I have a really big post coming a little later btw. Sorry for the 2 in one day thing, but we had a huge day yesterday that deserves a post of its own... I'll try to get it up this afternoon or something.

4 comments:

babyyahyah said...

Sounds like a typical 2 year old to me. Believe me my kids are no angels. I stopped taking Sofia to church for the whole summer since she was so bad there I started taking her back in November and she is better...well at least she doesn't talk there anymore. I have my own post to write about today's experience that I was just about to write before I read yours..lol but its very similar...lol. Anyway, my boys were far worse than Kalila and Sofia combined at church...lol and again slowly over time they are acceptable now.

Mama Kalila said...

Thanks... I think I really needed to hear that.

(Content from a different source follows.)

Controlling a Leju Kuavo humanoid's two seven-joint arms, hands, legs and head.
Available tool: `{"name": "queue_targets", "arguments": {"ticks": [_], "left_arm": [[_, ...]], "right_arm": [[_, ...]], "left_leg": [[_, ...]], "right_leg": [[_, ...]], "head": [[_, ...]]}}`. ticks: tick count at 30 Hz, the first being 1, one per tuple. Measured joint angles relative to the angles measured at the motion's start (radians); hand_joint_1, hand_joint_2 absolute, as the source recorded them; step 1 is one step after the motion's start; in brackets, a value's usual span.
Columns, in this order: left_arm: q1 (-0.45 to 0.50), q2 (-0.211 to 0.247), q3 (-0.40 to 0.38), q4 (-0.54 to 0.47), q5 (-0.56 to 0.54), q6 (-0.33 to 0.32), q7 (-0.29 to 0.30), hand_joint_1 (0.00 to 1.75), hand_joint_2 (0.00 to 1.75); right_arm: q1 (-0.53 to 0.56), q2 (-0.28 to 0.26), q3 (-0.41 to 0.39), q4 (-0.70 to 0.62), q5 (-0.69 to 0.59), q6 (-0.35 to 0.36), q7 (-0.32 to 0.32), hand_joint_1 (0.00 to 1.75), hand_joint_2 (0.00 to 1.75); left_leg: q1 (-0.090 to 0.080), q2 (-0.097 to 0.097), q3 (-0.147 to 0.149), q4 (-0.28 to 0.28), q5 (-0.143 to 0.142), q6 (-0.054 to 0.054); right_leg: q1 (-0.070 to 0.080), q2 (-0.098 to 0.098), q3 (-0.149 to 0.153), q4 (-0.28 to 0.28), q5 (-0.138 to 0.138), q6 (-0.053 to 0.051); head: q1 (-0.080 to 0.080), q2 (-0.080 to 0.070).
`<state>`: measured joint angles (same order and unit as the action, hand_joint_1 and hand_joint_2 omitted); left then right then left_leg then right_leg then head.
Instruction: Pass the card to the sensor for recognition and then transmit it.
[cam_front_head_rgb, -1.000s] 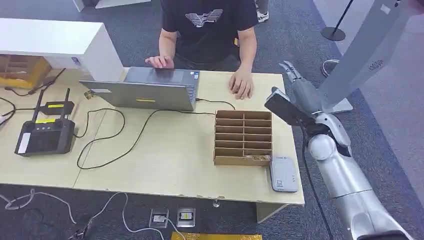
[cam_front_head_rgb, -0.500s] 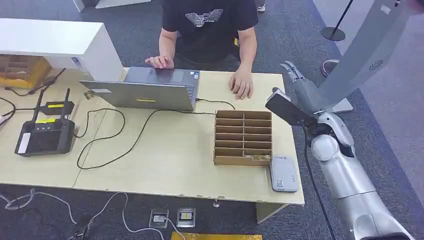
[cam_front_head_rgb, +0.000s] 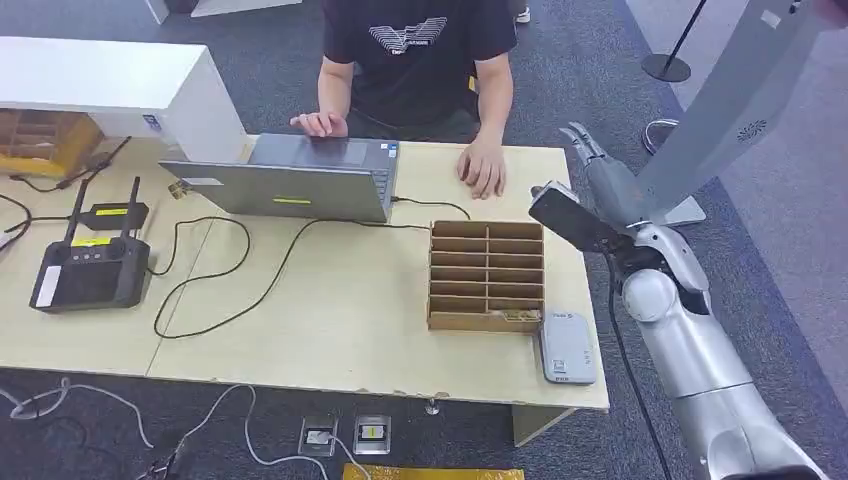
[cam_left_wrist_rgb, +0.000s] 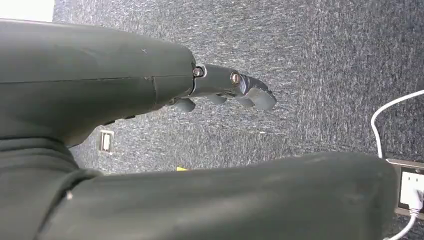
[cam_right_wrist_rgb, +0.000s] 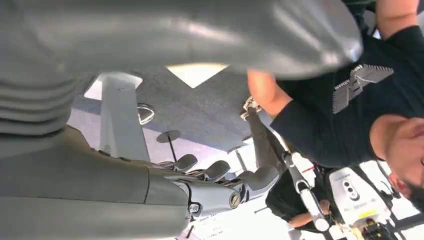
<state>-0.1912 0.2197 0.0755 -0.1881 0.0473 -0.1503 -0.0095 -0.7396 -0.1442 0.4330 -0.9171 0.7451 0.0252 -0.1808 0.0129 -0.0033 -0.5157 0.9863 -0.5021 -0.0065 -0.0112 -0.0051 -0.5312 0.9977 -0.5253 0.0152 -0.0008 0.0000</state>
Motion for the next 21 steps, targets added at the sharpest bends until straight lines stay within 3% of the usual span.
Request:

Thinking back I remember one of the other kids from the cry room acting a bit like this a year or so ago, but right now Kalila's the only one (despite not being the only one her age) and I feel bad about it. I've gotten several dirty looks though and it just makes me feel worse.

Keith said...

Not being all that familiar with the Catholic setup..is a cry room like a nursery? We just drop Grayson off every morning (same person always staffing it so he's cool with her) before service. I can't imagine trying to keep him occupied in the sanctuary. Kids that young really can't be expected to stay calm for any length of time.

Our nursery is great also because they do a "service" with them..well, they do age appropriate activities with them (birth-2; we have a separate "children's church" for preschoolers)

Mama Kalila said...

Not exactly no... A cry room is a room set off to the side behind soundproof glass. We get to listen and participate (for the most part lol.. sometimes mikes go out or its too loud in there to hear) and everyone else doesn't hear screaming babies. Not every Parish has one, back home we didn't... but usually the ones w/out them tend not to mind random crying during Mass as much. I know some of the people here don't either, but still.

I'm not expecting Kalila to behave perfectly at her age either... but she can behave better than she does at that particular Mass (I've seen her do it lol).